Dans l’opinion du « Monde », c’est une production à voir absolument. À Medellin, la deuxième plus grande ville de Colombie, un corbillard traverse les rues silencieuses de la nuit. Theo Montoya, le jeune cinéaste d’Anhell69, s’est installé dans le cercueil à l’arrière, les yeux fermés sous la lumière douce. Avec sa narration en toile de fond, il nous plonge dans l’imaginaire de ce travail original, à mi-chemin entre documentaire et surréalisme, peuplé de spectres aux yeux rougeoyants qui paraissent être des sortilèges d’Oncle Boonmee qui se souvient de ses vies passées (2010), d’Apichatpong Weerasethakul, lauréat de la Palme d’or à Cannes.
C’est le cinéaste colombien Victor Gaviria qui se trouve au volant. Ses œuvres sur les excès juvéniles, notamment Rodrigo D, Futur: néant (1990) et La Petite Marchande de roses (1998), ont acquis un statut culte, tout comme Dans la chambre de Vanda (2000) du Portugais Pedro Costa.
En guise de présentation, le jeune réalisateur, né en 1995, soit « deux ans après la mort de Pablo Escobar », évoque brièvement son parcours de vie : un père absent, une adolescence vagabonde marquée par la consommation de marijuana, et la découverte du cinéma dans l’obscurité de la salle, le seul endroit où, dit-il, il lui était permis de verser des larmes. Il évoque une sensation d’oppression qu’il ressent.
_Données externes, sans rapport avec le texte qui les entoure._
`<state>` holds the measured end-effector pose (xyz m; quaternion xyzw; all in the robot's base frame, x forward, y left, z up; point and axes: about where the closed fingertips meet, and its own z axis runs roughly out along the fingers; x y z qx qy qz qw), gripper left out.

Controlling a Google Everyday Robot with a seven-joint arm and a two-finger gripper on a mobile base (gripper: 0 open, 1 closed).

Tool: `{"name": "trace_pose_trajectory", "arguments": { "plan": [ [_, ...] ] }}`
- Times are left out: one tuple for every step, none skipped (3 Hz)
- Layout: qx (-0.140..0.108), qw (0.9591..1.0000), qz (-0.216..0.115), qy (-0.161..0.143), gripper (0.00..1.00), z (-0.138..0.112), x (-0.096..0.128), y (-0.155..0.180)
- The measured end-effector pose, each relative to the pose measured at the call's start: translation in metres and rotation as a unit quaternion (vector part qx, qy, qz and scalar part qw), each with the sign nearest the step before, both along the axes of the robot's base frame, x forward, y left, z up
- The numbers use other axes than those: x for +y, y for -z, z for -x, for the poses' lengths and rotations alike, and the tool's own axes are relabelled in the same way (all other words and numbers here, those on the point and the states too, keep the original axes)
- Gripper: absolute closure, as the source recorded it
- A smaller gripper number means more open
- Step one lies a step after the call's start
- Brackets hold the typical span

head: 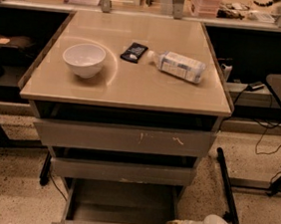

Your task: Open bottom drawer

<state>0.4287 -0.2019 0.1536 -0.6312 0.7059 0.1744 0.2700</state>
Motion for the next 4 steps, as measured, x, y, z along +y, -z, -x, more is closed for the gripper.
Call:
{"name": "trace_pose_trajectory", "arguments": {
  "plan": [
    [0.000, 1.0000, 0.000, 0.000, 0.14, 0.001, 0.003, -0.002],
    [0.000, 1.0000, 0.000, 0.000, 0.38, 0.001, 0.004, -0.002],
    [0.011, 0.9999, -0.005, 0.002, 0.63, 0.016, -0.002, 0.001],
    [0.011, 0.9999, -0.005, 0.002, 0.84, 0.019, 0.002, -0.003]
  ]
}}
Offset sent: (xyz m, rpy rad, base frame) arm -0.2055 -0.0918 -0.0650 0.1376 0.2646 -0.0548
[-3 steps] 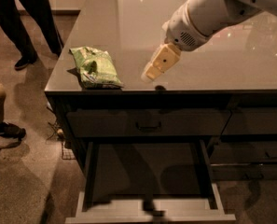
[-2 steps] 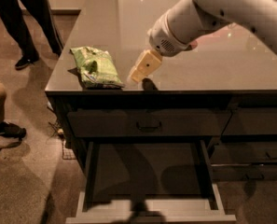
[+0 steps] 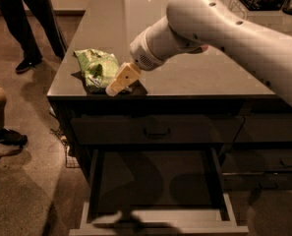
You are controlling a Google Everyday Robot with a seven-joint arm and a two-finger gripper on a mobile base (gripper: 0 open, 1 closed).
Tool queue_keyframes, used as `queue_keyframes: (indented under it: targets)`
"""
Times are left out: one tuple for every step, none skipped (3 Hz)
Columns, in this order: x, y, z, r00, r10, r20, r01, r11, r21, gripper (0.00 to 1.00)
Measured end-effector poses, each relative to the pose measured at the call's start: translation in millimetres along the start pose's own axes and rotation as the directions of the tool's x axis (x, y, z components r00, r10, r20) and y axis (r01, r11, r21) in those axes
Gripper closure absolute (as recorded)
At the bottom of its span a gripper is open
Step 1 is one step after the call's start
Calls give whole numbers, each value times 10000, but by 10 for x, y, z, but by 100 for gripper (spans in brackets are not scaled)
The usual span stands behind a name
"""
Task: Place green jalapeno chip bag into middle drawer
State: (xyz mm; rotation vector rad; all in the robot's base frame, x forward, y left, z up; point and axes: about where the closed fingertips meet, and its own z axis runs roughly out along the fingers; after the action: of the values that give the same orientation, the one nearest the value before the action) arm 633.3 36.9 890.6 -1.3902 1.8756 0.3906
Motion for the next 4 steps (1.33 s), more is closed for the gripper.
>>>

Dans le film de Theo Montoya, « Anhell69 », on trouve une plongée dans la vie de Medellin. L’endroit est entouré de montagnes, et il n’est pas facile de voir l’horizon. C’est un lieu où il est fréquent de se sentir étouffé, une sensation qui se dissipe souvent grâce aux fêtes, à l’usage de drogues et à la vie rapide et instantanée. Le film n’est pas particulièrement joyeuse, et pour une bonne raison. Le film « Anhell69 » est né de la tragédie de la mort de plusieurs amis de Montoya qui sont décédés entre 2017 et 2021, avec la plupart n’atteignant même pas la trentaine.
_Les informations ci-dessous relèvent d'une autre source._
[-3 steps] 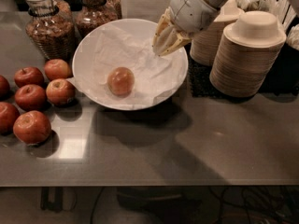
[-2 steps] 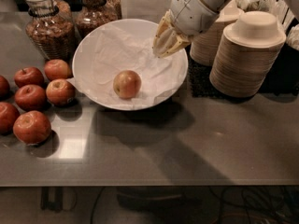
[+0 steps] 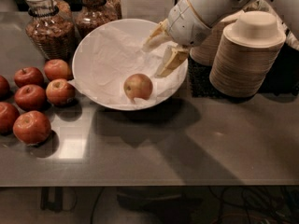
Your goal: Pick apple from white bowl
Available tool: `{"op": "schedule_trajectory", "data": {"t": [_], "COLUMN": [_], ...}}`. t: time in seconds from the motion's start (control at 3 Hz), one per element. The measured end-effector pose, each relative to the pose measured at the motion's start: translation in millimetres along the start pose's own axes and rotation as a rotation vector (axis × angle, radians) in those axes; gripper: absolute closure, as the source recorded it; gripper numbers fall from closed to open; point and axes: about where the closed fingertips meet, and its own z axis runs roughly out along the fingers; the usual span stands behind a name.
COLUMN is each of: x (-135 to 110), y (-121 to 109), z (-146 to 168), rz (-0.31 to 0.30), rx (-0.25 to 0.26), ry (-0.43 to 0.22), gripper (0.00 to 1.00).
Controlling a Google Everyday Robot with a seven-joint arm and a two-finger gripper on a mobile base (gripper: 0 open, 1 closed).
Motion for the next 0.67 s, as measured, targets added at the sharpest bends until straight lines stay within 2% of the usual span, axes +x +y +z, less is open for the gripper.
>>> {"op": "schedule_trajectory", "data": {"t": [0.33,0.67], "x": [-12.2,-12.5], "y": [9.3,1.1], "z": [-16.7,-9.9], "rz": [0.022,0.021], "rx": [-0.006,-0.008], "ry": [0.008,0.013], "gripper": [0.0,0.0]}}
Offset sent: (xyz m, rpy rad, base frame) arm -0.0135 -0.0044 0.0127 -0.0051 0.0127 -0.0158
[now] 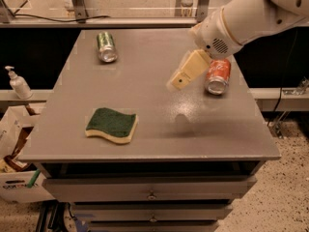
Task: Pick green can
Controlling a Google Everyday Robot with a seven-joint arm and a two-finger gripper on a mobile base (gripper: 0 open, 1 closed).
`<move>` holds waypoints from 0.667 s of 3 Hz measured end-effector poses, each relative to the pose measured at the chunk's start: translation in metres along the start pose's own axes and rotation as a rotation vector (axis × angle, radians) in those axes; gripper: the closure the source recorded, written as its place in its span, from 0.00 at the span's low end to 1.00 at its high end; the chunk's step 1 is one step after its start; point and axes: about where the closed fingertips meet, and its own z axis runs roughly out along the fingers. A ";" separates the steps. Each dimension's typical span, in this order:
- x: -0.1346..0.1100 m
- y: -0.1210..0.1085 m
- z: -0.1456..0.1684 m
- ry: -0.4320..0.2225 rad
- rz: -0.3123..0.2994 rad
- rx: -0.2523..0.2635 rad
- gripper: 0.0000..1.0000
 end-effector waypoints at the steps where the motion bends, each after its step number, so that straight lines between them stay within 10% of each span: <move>1: 0.000 0.000 0.000 0.000 -0.001 -0.001 0.00; 2: -0.016 -0.004 0.015 -0.040 0.012 0.013 0.00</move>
Offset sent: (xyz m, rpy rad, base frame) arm 0.0327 0.0479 0.0016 0.1107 -0.0408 -0.0404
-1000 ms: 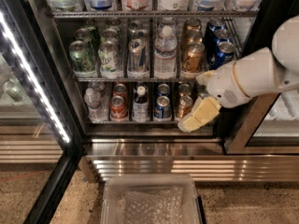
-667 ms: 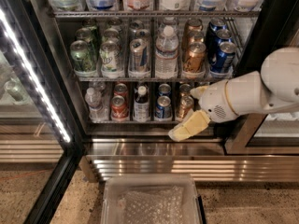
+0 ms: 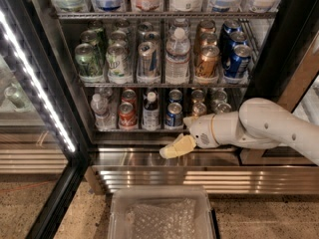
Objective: Pick blue plastic bottle from bottom shelf of fridge
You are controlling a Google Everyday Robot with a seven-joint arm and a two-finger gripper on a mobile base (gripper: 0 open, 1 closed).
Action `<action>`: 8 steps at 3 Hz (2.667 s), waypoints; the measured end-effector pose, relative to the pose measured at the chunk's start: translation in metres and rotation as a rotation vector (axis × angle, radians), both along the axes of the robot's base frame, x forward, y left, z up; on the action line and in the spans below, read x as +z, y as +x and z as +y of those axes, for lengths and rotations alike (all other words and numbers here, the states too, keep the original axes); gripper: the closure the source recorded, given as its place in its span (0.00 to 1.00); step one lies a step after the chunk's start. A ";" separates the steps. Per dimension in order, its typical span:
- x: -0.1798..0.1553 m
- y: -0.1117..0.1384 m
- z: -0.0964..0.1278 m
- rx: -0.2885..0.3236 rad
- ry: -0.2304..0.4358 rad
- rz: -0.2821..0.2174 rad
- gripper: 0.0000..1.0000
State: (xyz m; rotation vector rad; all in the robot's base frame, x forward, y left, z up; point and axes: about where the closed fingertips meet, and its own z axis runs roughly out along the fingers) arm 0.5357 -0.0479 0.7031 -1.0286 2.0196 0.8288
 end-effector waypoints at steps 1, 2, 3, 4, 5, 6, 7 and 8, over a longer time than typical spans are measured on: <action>-0.003 0.000 0.001 0.001 0.003 0.004 0.00; -0.006 -0.001 0.004 0.017 0.000 0.018 0.00; -0.023 0.008 0.023 0.084 0.025 0.045 0.00; -0.039 0.029 0.047 0.130 0.038 0.038 0.00; -0.040 0.030 0.050 0.133 0.041 0.039 0.18; -0.040 0.030 0.050 0.133 0.041 0.039 0.12; -0.049 0.023 0.056 0.151 0.015 0.025 0.00; -0.050 0.035 0.061 0.158 -0.032 -0.043 0.00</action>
Offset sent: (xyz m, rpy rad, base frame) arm -0.0018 0.0029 -0.0096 -0.0048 0.0335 0.0282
En 2017, Montoya organise un casting où l’on rencontre plusieurs de ces jeunes. Ces jeunes queer se décrivent, évoquant différents rêves mais pour un avenir proche, car ils ont du mal à imaginer leur vie dans cinq ou dix ans. L’un d’eux raconte que la mort est pour eux une connaissance, une présence perpétuelle.
Un cas particulier est Camilo Najar, qui est décédé une semaine après avoir participé à ce casting. Après avoir réalisé un court métrage à sa mémoire, « Son of Sodom » (2020), qui a été en compétition à Cannes, Theo Montoya lui rend de nouveau hommage dans « Anhell69 ». Le titre du film est en fait le pseudonyme que Najar utilisait sur Instagram. Le film dépeint une histoire de spectrophilie, où les morts sont susceptibles d’attirer sexuellement les vivants. En utilisant des images d’amis qui ne sont plus, en reprenant des éclats de leur visage, Montoya immortalise ces individus dans son film.